**Your task:** Your task is to repeat, word for word, the line containing "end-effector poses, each" and all lines that follow it to the end of the material, and no other lines.
--------------------
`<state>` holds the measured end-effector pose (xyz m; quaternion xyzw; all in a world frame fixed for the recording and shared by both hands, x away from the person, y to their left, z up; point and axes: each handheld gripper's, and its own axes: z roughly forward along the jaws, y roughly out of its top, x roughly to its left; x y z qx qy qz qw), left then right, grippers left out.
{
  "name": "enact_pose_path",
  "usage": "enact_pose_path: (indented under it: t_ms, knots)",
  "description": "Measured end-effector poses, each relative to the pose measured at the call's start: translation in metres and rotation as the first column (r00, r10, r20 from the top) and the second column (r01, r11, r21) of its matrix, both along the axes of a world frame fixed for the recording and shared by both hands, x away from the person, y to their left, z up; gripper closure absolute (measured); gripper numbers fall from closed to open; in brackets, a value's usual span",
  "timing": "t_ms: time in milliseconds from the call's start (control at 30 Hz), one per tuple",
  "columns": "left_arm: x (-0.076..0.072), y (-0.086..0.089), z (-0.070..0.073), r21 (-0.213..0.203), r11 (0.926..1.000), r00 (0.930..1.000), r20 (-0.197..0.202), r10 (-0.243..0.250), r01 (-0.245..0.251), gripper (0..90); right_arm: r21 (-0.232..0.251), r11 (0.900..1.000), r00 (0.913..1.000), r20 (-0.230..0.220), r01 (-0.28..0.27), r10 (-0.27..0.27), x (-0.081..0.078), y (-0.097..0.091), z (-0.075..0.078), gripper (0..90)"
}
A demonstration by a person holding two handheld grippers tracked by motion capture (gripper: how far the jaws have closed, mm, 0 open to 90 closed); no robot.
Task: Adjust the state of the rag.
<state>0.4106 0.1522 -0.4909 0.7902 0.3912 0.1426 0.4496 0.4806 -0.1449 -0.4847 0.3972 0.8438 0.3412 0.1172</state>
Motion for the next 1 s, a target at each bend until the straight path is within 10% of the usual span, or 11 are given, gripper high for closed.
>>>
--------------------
**Response to this task:**
  "description": "Measured end-effector poses, each relative to the pose measured at the call's start: translation in metres and rotation as the first column (r00, r10, r20 from the top) and the second column (r01, r11, r21) of its matrix, both along the axes of a world frame fixed for the recording and shared by both hands, x away from the person, y to their left, z up; gripper closure absolute (measured); gripper numbers fall from closed to open; in brackets, a value's usual span",
  "timing": "t_ms: time in milliseconds from the call's start (control at 30 Hz), one per tuple",
  "columns": "left_arm: x (-0.076..0.072), y (-0.086..0.089), z (-0.070..0.073), r21 (-0.213..0.203), r11 (0.926..1.000), r00 (0.930..1.000), r20 (-0.197..0.202), r10 (-0.243..0.250), r01 (-0.245..0.251), gripper (0..90); right_arm: r21 (-0.232..0.251), r11 (0.900..1.000), r00 (0.913..1.000), r20 (-0.230..0.220), r01 (-0.28..0.27), r10 (-0.27..0.27), x (-0.081..0.078), y (-0.097..0.091), z (-0.075..0.078), gripper (0..90)"
}
A demonstration by a person holding two handheld grippers tracked by motion capture (gripper: how far the jaws have closed, mm, 0 open to 90 closed); no robot.
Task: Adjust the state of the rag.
<state>0.4106 0.1522 -0.4909 0.7902 0.3912 0.1426 0.4496 0.4806 -0.1449 -0.4847 0.3972 0.8438 0.3412 0.1172</state>
Motion for the next 1 s, a target at each bend until the straight path is within 10% of the usual span, or 11 are given, gripper high for closed.
>>>

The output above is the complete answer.